> [Action item]
Please copy every line from the records below that contains the string "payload".

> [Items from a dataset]
((

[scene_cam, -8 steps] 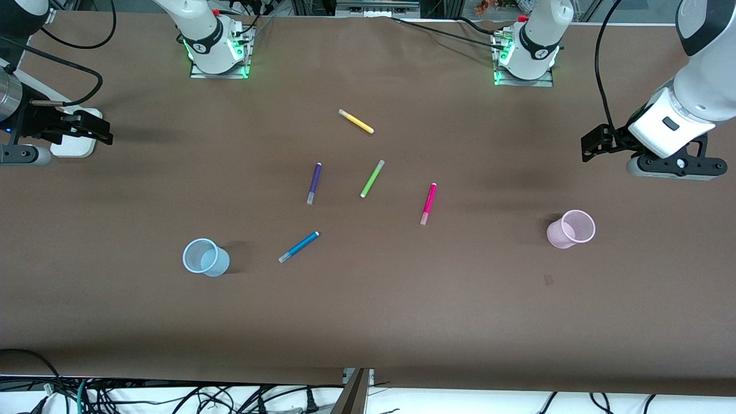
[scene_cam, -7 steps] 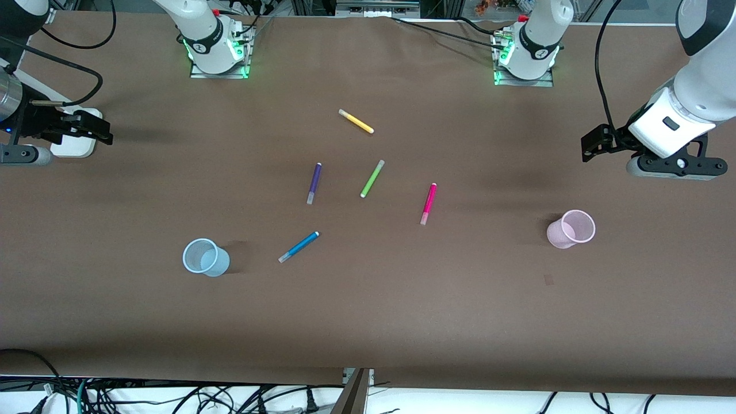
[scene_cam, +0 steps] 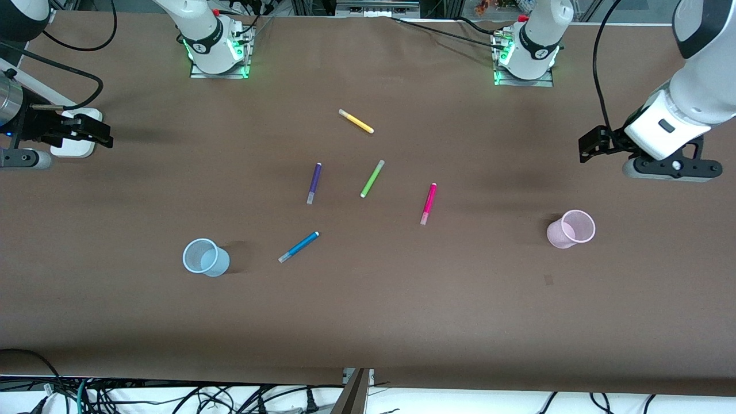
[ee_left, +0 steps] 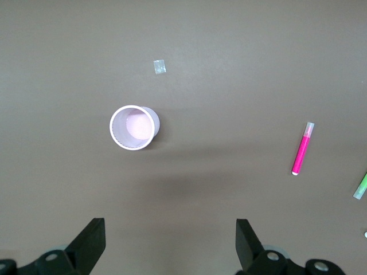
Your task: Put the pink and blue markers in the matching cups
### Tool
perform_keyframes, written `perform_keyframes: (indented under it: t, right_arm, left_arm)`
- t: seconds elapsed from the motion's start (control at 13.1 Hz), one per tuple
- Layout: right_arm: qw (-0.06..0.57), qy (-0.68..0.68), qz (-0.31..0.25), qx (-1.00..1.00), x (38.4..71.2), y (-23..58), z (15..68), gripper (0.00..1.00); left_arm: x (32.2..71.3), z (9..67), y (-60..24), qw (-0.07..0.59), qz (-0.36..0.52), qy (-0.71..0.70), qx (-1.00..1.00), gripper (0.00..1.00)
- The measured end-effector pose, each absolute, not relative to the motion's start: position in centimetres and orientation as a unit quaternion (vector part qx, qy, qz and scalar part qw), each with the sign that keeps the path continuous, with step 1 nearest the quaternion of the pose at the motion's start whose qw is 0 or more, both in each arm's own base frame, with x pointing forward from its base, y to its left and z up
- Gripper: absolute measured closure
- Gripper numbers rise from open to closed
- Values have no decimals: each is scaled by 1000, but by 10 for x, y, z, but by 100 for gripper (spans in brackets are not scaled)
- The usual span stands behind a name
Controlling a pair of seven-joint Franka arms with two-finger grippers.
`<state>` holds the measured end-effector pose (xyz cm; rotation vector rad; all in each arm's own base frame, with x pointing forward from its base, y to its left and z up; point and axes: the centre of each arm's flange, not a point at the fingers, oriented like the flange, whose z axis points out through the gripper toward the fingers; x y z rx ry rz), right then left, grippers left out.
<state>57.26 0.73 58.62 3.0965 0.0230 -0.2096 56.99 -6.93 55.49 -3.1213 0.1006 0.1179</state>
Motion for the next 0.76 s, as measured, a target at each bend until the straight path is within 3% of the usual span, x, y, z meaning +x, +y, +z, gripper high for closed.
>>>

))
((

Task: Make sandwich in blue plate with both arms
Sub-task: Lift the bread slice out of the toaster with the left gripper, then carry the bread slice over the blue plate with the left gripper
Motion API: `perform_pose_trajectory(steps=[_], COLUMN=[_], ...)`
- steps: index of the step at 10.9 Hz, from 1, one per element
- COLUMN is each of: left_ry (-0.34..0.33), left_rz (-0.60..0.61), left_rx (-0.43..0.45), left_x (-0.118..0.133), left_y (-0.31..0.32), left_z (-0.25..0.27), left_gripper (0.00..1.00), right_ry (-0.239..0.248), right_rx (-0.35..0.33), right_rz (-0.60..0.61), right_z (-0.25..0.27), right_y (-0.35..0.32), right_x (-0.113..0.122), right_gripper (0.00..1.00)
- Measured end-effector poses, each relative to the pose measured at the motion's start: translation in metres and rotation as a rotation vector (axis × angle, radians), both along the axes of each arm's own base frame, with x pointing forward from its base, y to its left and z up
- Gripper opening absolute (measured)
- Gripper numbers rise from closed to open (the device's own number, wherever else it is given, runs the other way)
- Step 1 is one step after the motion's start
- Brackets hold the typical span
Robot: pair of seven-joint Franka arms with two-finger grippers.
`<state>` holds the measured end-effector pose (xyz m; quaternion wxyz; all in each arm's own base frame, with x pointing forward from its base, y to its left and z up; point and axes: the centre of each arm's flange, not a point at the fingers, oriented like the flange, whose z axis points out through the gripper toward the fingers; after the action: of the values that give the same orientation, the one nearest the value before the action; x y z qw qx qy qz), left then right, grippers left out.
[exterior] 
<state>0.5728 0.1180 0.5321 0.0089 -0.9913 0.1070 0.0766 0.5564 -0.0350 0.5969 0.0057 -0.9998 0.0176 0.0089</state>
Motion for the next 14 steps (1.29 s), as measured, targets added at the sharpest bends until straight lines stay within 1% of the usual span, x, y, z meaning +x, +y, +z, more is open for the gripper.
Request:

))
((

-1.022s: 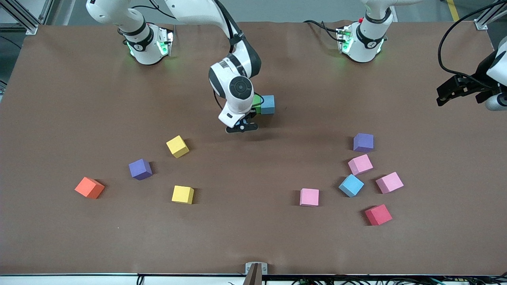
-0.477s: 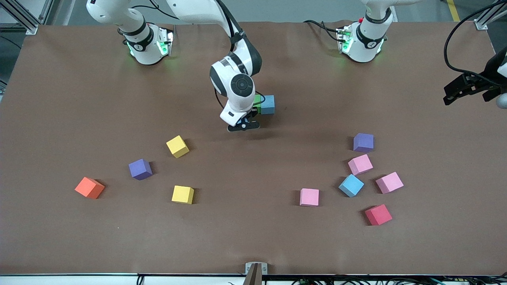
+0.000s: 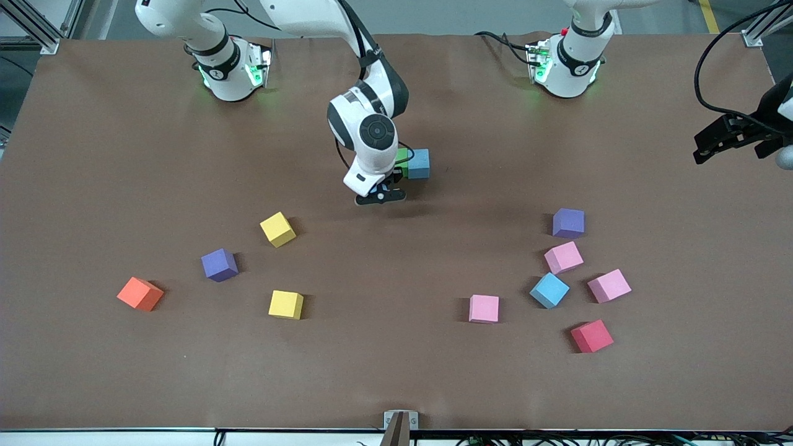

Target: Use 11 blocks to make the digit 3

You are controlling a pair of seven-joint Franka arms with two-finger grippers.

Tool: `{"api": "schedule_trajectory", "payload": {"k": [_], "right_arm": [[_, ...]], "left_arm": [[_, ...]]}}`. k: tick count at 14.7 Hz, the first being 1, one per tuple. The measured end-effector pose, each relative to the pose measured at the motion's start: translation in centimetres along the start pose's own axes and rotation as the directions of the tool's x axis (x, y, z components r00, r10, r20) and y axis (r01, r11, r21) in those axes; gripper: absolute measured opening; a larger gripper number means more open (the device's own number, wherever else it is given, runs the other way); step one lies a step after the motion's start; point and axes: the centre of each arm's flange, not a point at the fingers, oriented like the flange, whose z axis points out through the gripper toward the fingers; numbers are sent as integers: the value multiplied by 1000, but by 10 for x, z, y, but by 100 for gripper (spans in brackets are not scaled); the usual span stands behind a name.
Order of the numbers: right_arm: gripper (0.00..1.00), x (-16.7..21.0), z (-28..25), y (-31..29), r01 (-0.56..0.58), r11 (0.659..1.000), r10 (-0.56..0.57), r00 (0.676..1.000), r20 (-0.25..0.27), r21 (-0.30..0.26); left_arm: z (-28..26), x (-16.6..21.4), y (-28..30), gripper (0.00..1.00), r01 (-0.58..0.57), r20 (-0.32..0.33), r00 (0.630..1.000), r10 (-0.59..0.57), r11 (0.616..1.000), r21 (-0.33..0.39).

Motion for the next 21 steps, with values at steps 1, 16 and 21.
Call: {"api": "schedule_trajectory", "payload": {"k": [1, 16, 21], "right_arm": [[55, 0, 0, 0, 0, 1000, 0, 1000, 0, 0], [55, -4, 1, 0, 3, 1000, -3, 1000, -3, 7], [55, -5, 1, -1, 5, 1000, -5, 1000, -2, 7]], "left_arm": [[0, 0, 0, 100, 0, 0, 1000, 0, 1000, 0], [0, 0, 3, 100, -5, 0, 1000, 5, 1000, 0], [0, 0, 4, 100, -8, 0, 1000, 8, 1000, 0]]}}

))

> [Answer]
Tool: `{"api": "schedule_trajectory", "payload": {"k": [_], "right_arm": [[_, ...]], "left_arm": [[_, ...]]}}`. k: tick count at 14.7 Hz, the first being 1, one per tuple. The measured end-effector pose, each relative to the pose measured at the motion's start: translation in centimetres along the start pose's own axes and rotation as the directions of the tool's x axis (x, y, z components r00, r10, r20) and y axis (r01, r11, r21) in those axes; gripper: absolute measured opening; a larger gripper number means more open (the device's own number, wherever else it is given, runs the other way); step one lies a step after the motion's start; point and axes: the centre of each arm's flange, not a point at the fingers, oriented like the flange, whose z axis points out through the gripper toward the fingers; numbers are sent as integers: the value multiplied by 1000, but by 10 for x, z, y, but by 100 for gripper (spans in brackets are not scaled); the usual span stands behind a name.
Call: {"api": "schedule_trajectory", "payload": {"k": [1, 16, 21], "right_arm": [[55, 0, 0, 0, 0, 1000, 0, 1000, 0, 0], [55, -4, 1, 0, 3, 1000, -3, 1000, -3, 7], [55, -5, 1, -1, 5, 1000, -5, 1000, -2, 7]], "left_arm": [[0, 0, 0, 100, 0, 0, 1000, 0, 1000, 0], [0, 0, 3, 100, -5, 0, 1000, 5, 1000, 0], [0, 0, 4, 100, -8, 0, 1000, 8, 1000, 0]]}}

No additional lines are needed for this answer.